Last week, Washington, D.C.-based cybersecurity venture capital firm and incubator DataTribe released a brief report on early-stage venture investment in the past decade. Using data from Pitchbook, the company analyzed investment activity for all early-stage ventures and separately for early-stage cybersecurity deals. The analysis covered accelerators, angel investors up to Series A, and venture capital seed and Series A funding rounds.
The information compiled by DataTribe shows that the number of early-stage cybersecurity deals in 2010 was only 87, but the number continued to increase over the next years, reaching 402 in 2015. In 2018 and 2019, the number of cybersecurity investments was roughly 1,200 each year, including approximately 400 early-stage cyber deals.
In terms of the amounts invested in early stages, DataTribe told SecurityWeek, the median deal size for cybersecurity seed funding was roughly $2.5 million in 2018 and 2019. The median size of Series A funding rounds in the past two years was approximately $10 million at a pre-money valuation of $20 million.
The number of early stage investments in cyber has decreased in the first two months of 2020 compared to the same period of the previous year, but DataTribe says the COVID-19 outbreak is unlikely to be responsible considering that it typically takes venture investments up to two quarters to close. However, the company does expect the coronavirus pandemic to have an effect on investments.

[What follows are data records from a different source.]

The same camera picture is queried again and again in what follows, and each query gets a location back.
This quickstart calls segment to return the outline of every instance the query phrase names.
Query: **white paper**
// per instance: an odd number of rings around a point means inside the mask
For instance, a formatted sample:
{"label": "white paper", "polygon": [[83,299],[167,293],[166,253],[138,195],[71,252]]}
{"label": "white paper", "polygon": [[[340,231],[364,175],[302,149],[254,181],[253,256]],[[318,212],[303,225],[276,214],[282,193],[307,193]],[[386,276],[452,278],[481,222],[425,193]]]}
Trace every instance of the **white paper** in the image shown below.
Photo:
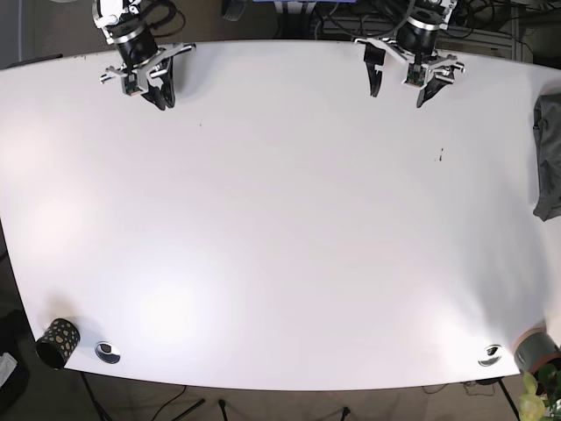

Steve Durbin, managing director of the Information Security Forum, a London-based authority on information security and risk management, commented, “I suspect that COVID-19 will tighten further the investment criteria being applied with a keener focus on investing in a differentiated cybersecurity offering that can provide a more guaranteed return on early-stage investment. Those early stage companies that can demonstrate this will be far more attractive to investors globally. The winners in my view will be those companies that can deliver an ethically-based, digital play on the use of data to deliver quantifiable and immediate value to CISOs of all size companies. This will include both internally focused and market driven data.”